_WHAT IS EXPECTED_
From the entries provided below, copy each line that contains the word "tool".

┌──

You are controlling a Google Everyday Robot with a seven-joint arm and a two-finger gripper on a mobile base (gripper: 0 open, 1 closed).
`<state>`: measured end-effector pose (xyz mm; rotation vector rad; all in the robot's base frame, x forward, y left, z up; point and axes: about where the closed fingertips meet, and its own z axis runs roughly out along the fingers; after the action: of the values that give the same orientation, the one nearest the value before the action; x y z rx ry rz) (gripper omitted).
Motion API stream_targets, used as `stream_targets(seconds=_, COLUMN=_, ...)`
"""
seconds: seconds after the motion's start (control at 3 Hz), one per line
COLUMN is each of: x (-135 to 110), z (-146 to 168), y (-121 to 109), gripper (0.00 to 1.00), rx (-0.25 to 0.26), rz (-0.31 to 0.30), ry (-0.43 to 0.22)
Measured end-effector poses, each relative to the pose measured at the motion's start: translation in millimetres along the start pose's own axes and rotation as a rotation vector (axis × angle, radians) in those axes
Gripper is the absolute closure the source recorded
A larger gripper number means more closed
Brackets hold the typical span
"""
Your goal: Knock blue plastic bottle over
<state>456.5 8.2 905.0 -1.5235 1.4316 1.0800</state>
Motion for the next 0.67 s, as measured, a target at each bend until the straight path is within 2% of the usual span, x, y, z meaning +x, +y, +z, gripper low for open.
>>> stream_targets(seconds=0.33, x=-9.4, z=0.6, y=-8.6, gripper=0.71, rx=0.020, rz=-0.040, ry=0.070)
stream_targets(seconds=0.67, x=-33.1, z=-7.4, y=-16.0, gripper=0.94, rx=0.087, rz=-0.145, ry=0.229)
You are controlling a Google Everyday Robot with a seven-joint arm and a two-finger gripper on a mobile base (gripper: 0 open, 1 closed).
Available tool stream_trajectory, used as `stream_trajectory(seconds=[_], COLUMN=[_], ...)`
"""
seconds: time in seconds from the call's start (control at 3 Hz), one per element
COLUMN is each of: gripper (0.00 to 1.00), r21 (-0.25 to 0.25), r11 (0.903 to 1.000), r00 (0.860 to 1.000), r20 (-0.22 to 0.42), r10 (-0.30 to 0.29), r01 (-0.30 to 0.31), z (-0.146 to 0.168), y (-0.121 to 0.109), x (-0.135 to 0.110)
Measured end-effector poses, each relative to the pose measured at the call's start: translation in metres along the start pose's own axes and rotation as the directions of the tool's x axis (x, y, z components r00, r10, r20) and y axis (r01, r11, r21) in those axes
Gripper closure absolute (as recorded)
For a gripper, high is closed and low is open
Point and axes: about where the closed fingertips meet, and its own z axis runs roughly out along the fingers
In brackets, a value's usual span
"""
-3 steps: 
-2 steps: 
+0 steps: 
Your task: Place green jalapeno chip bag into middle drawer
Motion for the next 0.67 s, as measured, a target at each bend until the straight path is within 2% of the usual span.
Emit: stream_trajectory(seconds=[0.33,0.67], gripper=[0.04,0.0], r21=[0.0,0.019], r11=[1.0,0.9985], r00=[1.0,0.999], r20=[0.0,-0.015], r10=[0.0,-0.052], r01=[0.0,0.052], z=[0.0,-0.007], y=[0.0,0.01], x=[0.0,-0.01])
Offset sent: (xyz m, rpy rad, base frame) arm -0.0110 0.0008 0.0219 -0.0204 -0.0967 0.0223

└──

_REPLY TO THE TASK_
Available tool stream_trajectory, used as `stream_trajectory(seconds=[_], COLUMN=[_], ...)`
Measured end-effector poses, each relative to the pose measured at the call's start: translation in metres along the start pose's own axes and rotation as the directions of the tool's x axis (x, y, z components r00, r10, r20) and y axis (r01, r11, r21) in those axes

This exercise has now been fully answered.